- _PROVIDED ENTRIES_:
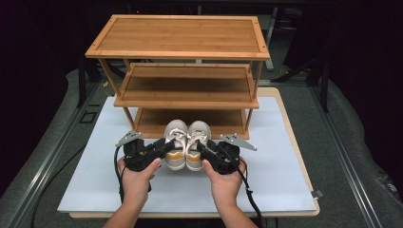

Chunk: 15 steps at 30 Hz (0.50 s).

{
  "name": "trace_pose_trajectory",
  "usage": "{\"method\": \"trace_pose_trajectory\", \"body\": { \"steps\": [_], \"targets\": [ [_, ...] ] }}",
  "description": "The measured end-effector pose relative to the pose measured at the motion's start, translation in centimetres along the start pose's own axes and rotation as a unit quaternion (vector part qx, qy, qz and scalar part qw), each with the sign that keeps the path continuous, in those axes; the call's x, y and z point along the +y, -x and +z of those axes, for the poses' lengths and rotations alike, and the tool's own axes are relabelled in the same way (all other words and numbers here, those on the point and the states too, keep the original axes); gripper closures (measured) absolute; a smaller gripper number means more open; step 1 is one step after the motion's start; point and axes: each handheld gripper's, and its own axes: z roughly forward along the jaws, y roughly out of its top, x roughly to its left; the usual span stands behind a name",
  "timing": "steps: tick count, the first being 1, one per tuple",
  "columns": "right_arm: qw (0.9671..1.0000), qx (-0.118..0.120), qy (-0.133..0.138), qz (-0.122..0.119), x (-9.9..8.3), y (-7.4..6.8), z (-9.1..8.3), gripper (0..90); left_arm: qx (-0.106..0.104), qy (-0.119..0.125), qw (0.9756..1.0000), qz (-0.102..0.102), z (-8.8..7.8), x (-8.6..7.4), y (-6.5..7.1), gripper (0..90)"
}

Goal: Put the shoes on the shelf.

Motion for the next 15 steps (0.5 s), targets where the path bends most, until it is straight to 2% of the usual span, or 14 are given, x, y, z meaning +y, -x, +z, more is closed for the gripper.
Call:
{"method": "trace_pose_trajectory", "body": {
  "steps": [1, 10, 11, 15],
  "targets": [
    [0.9999, 0.007, 0.009, 0.001, 0.0, 0.0, 0.1, 57.8, -0.001, 0.000, 1.0000, 0.000, 0.0, 0.1, 0.1, 54.8],
    [1.0000, 0.006, 0.003, -0.002, 1.0, -0.2, -0.4, 57.7, -0.003, 0.005, 1.0000, 0.003, -0.2, 1.0, 0.4, 54.9],
    [0.9999, 0.006, 0.013, -0.003, 1.0, -0.2, -0.3, 57.8, -0.004, 0.005, 1.0000, 0.004, -0.3, 1.1, 0.4, 54.8],
    [0.9999, 0.004, 0.013, -0.005, 1.5, -0.5, -0.5, 57.7, -0.003, 0.008, 0.9999, 0.009, -0.4, 1.6, 0.6, 54.9]
  ]
}}
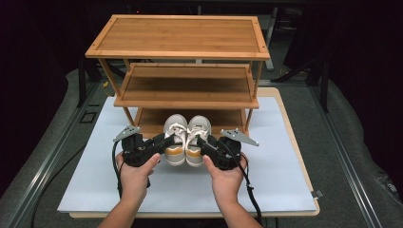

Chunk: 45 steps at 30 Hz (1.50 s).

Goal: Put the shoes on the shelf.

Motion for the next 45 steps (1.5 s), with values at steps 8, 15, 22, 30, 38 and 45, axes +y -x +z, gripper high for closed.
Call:
{"method": "trace_pose_trajectory", "body": {
  "steps": [8, 15, 22, 30, 38, 45],
  "targets": [
    [0.9999, 0.009, 0.009, 0.002, 0.7, -0.1, -0.1, 57.7, -0.003, 0.000, 1.0000, 0.001, -0.1, 0.7, 0.1, 54.8],
    [0.9999, 0.007, 0.008, 0.002, 1.2, -0.2, -0.1, 57.7, -0.004, 0.000, 1.0000, 0.002, -0.1, 1.3, 0.3, 54.9],
    [0.9999, 0.007, 0.011, -0.002, 1.9, -0.3, -0.4, 57.7, -0.007, 0.003, 1.0000, 0.005, -0.2, 1.8, 0.5, 54.9],
    [0.9999, 0.007, 0.012, -0.006, 2.5, -0.6, -0.3, 57.8, -0.008, 0.005, 0.9999, 0.007, -0.3, 2.6, 0.6, 54.9],
    [0.9999, 0.004, 0.012, -0.009, 3.3, -0.7, -0.4, 57.7, -0.008, 0.006, 0.9999, 0.009, -0.3, 3.4, 0.7, 54.9],
    [0.9998, 0.005, 0.012, -0.012, 3.9, -1.0, -0.4, 57.8, -0.007, 0.008, 0.9999, 0.014, -0.4, 3.8, 0.8, 55.0]
  ]
}}
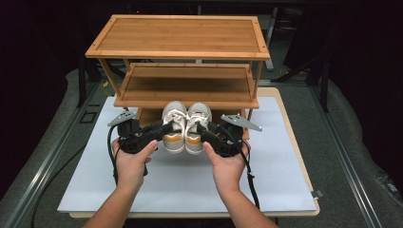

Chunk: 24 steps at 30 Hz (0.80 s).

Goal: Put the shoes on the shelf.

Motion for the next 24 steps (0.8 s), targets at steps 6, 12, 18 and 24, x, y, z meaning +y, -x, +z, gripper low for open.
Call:
{"method": "trace_pose_trajectory", "body": {
  "steps": [6, 12, 18, 24],
  "targets": [
    [1.0000, 0.004, 0.003, 0.001, 0.4, -0.1, 0.2, 57.8, -0.001, 0.000, 1.0000, -0.004, 0.1, 0.3, -0.2, 55.0],
    [1.0000, -0.002, 0.001, 0.001, 0.9, -0.1, 0.5, 57.8, 0.001, 0.001, 1.0000, -0.006, 0.2, 0.9, -0.3, 55.0],
    [1.0000, 0.006, 0.004, 0.005, 1.4, 0.0, 0.8, 57.8, 0.000, 0.001, 1.0000, -0.009, 0.4, 1.3, -0.4, 55.0],
    [1.0000, 0.007, 0.002, 0.005, 2.0, 0.1, 1.2, 57.9, 0.003, 0.001, 1.0000, -0.006, 0.8, 2.1, -0.5, 55.0]
  ]
}}
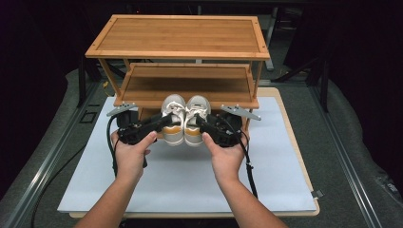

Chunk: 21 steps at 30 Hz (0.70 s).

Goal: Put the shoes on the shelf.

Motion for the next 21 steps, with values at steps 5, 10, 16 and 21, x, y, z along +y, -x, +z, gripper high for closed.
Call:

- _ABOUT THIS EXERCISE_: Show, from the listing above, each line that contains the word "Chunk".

- _COMPLETED TASK_:
Chunk: 15 steps at 30 Hz (0.50 s).
Chunk: 45 steps at 30 Hz (1.50 s).
Chunk: 24 steps at 30 Hz (0.80 s).
Chunk: 21 steps at 30 Hz (0.70 s).

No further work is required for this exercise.